INSTRUCTIONS TO FOLLOW
Reproduce the full listing without a single change.

··· PROVIDED MATERIAL ···

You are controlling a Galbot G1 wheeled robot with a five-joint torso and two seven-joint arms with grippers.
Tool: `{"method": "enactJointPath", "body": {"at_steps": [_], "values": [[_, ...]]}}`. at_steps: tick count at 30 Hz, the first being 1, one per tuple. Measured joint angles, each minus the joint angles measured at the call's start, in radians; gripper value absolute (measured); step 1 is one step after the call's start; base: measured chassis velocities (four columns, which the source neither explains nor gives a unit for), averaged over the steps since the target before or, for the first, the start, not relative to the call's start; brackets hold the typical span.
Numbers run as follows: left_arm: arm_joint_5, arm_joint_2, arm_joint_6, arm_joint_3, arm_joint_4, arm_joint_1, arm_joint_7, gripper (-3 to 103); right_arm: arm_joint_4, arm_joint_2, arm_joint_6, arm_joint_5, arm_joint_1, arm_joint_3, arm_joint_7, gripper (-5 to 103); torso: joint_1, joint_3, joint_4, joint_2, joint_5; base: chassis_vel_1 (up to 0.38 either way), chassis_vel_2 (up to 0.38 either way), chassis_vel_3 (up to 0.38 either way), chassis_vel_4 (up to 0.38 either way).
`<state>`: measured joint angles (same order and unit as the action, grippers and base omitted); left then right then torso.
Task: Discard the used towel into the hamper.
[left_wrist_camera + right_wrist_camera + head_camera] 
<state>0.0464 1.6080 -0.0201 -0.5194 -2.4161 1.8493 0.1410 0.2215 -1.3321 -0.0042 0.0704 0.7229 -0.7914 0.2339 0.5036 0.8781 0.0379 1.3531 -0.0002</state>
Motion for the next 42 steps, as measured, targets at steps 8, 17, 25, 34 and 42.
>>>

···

WRITTEN SOLUTION
You are controlling a Galbot G1 wheeled robot with a five-joint torso and two seven-joint arms with grippers.
Tool: `{"method": "enactJointPath", "body": {"at_steps": [_], "values": [[_, ...]]}}`. at_steps: tick count at 30 Hz, the first being 1, one per tuple. Measured joint angles, each minus the joint angles measured at the call's start, in radians; gripper value absolute (measured); step 1 is one step after the call's start; base: measured chassis velocities (four columns, which the source neither explains nor gives a unit for), averaged over the steps since the target before or, for the first, the start, not relative to the call's start; brackets hold the typical span.
Numbers run as follows: left_arm: arm_joint_5, arm_joint_2, arm_joint_6, arm_joint_3, arm_joint_4, arm_joint_1, arm_joint_7, gripper (-3 to 103); right_arm: arm_joint_4, arm_joint_2, arm_joint_6, arm_joint_5, arm_joint_1, arm_joint_3, arm_joint_7, gripper (-5 to 103); torso: joint_1, joint_3, joint_4, joint_2, joint_5; base: chassis_vel_1 (up to 0.38 either way), chassis_vel_2 (up to 0.38 either way), chassis_vel_3 (up to 0.38 either way), chassis_vel_4 (up to 0.38 either way).
`<state>`: measured joint angles (same order and unit as the action, grippers and base omitted); left then right then torso.
Task: Discard the used towel into the hamper.
[left_wrist_camera + right_wrist_camera + head_camera] 
<state>0.0464 1.6080 -0.0201 -0.5194 -2.4161 1.8493 0.1410 0.2215 -1.3321 -0.0042 0.0704 0.7229 -0.7914 0.2339 0.5036 0.8781 0.0379 1.3531 -0.0002</state>
Motion for the next 42 steps, as measured, targets at steps 8, 17, 25, 34 and 42.
>>>

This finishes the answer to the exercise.